1B is shown, but the sensor part IA is not limited to this, and as shown in FIG. 9, a magnetic field detection coil and a negative feedback coil are provided only at one end of the magnetic core.

Even in the case of configuring 1B, the same effect as described above can be obtained.

[Effects of the Invention] As detailed above, according to the present invention, it is possible to provide a magnetic field sensor with improved detection accuracy by improving linearity and temperature characteristics.

[Brief explanation of the drawing]

Fig. 1 is a schematic explanatory diagram of one embodiment of the present invention, Fig. 2 is a circuit diagram showing an example of its processing circuit, Fig. 3 is a characteristic diagram showing the effects of the present invention, and Fig. 4 is a measurement of the present embodiment. Characteristic diagram showing the results,
Fig. 5 is a schematic diagram showing the other side of the present invention, Fig. 6 is a schematic diagram of the conventional device, Fig. 7 is a characteristic diagram showing the measurement results, and Fig. 8 is the geomagnetic direction proposed earlier by the applicant. FIG. 9 is a schematic diagram of a sensor showing another embodiment of the present invention. 1A, IB...Sensor section, 2A, 2B...Processing circuit, 3A, 3B, 6A, 6B...Magnetic field detection coil, 4A
, 4B, 5A, 5B... Negative return coil, 14...
Negative feedback path, AFL, AF2...magnetic core. Fig.3

Claims (4)

[Claims] (1) In a magnetic field sensor in which a magnetic field detection coil is wound around a magnetic core and the detection output of this magnetic field detection coil is processed by a processing circuit, a negative feedback coil is installed near the magnetic field detection coil wound around the magnetic core.

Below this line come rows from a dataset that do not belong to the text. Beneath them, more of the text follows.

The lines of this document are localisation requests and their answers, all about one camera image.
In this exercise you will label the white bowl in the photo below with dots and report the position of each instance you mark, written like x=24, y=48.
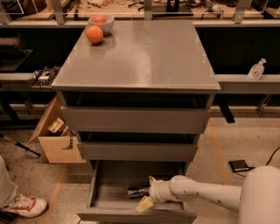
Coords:
x=107, y=27

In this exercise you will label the clear sanitizer bottle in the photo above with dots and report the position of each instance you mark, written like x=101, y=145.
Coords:
x=256, y=71

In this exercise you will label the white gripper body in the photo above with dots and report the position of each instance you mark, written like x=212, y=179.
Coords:
x=156, y=190

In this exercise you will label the snack package in box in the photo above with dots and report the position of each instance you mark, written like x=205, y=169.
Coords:
x=56, y=125

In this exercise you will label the grey drawer cabinet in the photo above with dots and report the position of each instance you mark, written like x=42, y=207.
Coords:
x=139, y=65

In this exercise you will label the orange fruit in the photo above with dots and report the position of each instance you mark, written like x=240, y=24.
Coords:
x=94, y=34

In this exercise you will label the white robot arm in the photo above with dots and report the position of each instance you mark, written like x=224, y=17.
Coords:
x=257, y=200

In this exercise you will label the black stick on floor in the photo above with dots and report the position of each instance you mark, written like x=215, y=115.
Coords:
x=18, y=144

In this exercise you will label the grey bottom drawer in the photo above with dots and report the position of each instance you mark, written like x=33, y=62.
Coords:
x=110, y=203

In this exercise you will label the grey top drawer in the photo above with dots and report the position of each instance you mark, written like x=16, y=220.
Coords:
x=136, y=120

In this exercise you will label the long grey workbench shelf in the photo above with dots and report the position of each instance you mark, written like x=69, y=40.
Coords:
x=229, y=83

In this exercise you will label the red fruit in bowl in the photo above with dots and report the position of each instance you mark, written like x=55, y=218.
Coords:
x=98, y=19

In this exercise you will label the black foot pedal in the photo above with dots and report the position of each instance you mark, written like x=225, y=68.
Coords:
x=238, y=165

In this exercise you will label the light trouser leg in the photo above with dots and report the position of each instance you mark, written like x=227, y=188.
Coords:
x=8, y=189

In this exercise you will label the patterned notebook on shelf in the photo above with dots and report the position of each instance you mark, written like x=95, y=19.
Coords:
x=45, y=77

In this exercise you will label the blue silver redbull can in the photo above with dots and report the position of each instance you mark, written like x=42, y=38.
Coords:
x=138, y=191

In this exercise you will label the white red sneaker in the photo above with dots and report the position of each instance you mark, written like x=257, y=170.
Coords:
x=26, y=206

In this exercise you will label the open cardboard box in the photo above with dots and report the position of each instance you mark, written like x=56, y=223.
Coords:
x=57, y=148

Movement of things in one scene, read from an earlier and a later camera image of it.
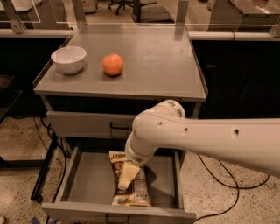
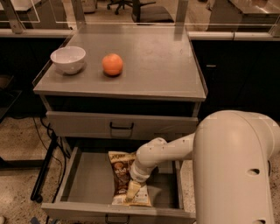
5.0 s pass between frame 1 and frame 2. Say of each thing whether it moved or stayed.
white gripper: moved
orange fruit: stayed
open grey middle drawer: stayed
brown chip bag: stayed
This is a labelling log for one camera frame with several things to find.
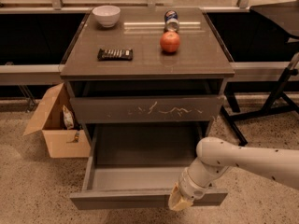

A magnetic field characterized in that a first sensor section and a second sensor section are arranged in an intersecting manner, and a negative feedback path supplies a part of the output of the processing circuit to the negative feedback coil. sensor. (2) The magnetic field sensor according to claim 1, wherein each sensor section is provided with a magnetic field detection coil and a negative feedback coil at one end of one magnetic core. (3) The magnetic field sensor according to claim 1, wherein each sensor section is provided with a magnetic field detection coil and a negative feedback coil at both ends of one magnetic core. (4) The magnetic field sensor according to claim 1, wherein the magnetic cores of each sensor section are equivalent two magnetic cores.